_YOUR INSTRUCTIONS_.
In the data below, how many lines include the string "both"? Give only the number.

_RECORDED DATA_.
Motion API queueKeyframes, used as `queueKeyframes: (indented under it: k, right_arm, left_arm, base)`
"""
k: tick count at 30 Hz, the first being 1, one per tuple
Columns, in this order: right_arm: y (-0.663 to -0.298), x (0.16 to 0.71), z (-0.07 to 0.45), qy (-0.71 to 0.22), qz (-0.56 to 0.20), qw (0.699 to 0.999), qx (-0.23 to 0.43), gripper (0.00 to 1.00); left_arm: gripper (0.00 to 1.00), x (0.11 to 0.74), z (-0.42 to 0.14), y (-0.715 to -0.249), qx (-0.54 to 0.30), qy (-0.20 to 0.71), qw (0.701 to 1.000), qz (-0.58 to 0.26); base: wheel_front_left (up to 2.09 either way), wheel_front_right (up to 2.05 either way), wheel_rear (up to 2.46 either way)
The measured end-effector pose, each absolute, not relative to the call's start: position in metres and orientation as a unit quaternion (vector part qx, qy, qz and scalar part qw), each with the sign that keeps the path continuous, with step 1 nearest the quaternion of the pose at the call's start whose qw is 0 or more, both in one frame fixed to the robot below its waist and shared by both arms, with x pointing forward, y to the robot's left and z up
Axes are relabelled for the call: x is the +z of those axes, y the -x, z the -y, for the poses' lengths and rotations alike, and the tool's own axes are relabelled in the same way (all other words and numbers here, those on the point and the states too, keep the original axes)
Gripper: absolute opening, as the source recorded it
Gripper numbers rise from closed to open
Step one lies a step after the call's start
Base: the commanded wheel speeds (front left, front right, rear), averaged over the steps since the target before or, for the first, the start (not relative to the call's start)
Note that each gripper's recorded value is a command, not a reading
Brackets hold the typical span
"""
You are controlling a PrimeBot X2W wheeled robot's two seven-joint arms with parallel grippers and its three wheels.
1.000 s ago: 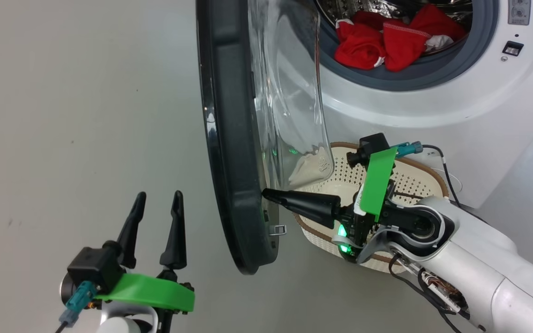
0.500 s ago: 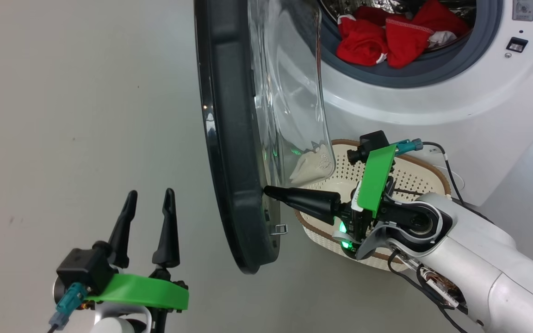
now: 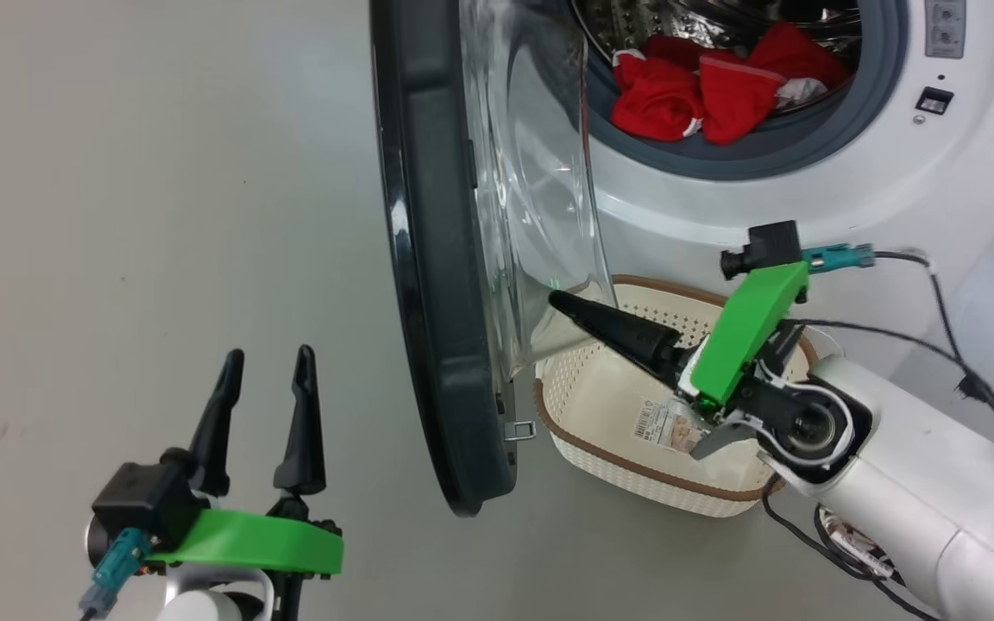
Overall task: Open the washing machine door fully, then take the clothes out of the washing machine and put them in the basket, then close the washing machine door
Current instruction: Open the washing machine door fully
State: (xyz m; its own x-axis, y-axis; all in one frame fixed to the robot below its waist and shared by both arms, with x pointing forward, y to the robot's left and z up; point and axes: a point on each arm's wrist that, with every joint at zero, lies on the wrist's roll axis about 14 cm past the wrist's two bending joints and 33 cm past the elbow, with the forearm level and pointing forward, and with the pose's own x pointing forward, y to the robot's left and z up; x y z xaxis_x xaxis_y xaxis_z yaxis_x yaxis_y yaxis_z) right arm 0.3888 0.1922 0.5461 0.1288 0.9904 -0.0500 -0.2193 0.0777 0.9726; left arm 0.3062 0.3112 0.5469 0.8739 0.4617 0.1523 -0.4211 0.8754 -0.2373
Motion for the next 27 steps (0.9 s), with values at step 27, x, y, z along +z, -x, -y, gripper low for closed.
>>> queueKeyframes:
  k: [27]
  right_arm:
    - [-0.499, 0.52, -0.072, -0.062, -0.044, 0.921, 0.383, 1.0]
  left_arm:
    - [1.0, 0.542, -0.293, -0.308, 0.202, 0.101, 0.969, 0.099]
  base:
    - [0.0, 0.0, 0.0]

_RESULT_.
2